■ PROBLEM REQUIREMENTS
Since the pictures are not wanted, retype the listing below exactly and without them.

■ DATA EXCERPT

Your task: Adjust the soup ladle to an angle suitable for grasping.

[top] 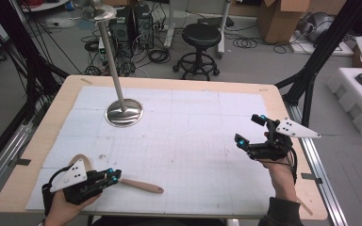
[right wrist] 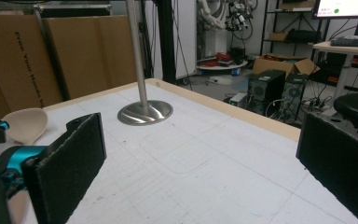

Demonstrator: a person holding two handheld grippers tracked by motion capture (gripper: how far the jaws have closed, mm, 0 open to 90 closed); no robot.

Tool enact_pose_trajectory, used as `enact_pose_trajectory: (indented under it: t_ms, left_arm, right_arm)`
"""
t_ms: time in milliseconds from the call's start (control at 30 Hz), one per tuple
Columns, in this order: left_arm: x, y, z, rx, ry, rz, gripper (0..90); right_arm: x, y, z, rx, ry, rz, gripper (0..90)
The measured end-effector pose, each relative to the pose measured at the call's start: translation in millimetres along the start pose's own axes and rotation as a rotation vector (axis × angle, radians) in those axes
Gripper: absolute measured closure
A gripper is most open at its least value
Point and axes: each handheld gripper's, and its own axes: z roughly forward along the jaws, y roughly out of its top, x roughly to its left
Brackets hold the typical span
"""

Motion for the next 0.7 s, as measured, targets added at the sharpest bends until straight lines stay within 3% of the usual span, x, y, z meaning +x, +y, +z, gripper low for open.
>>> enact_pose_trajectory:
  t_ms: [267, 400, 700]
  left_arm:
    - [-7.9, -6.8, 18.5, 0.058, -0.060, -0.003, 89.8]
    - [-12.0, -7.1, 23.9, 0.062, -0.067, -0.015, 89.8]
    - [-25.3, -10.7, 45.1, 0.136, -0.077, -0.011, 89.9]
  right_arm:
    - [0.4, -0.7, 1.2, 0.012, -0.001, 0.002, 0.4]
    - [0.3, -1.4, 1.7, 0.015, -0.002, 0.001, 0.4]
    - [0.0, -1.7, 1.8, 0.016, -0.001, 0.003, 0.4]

■ SOLUTION TO THE PROBLEM
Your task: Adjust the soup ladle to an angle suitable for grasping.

[top] 
[right wrist] 

Demonstrator: a person holding two handheld grippers tracked by motion capture (gripper: how far the jaws have closed, mm, 0 open to 90 closed); no robot.

Tool enact_pose_trajectory, used as `enact_pose_trajectory: (indented under it: t_ms, left_arm, right_arm)`
"""
t_ms: time in milliseconds from the call's start (control at 30 Hz), one per tuple
Columns, in this order: left_arm: x, y, z, rx, ry, rz, gripper (0..90); right_arm: x, y, z, rx, ry, rz, gripper (0..90)
The measured end-effector pose, each relative to the pose measured at the call's start: translation in millimetres along the start pose's own axes and rotation as a rotation vector (axis × angle, radians) in those axes
Gripper: absolute measured closure
A gripper is most open at its least value
Point and axes: each handheld gripper's, and its own axes: z roughly forward along the jaws, y roughly out of its top, x roughly to its left
Brackets hold the typical span
"""

Motion for the next 0.7 s, as measured, targets added at the sharpest bends until straight lines stay within 3% of the usual span, x, y, z meaning +x, +y, +z, gripper low for open.
>>> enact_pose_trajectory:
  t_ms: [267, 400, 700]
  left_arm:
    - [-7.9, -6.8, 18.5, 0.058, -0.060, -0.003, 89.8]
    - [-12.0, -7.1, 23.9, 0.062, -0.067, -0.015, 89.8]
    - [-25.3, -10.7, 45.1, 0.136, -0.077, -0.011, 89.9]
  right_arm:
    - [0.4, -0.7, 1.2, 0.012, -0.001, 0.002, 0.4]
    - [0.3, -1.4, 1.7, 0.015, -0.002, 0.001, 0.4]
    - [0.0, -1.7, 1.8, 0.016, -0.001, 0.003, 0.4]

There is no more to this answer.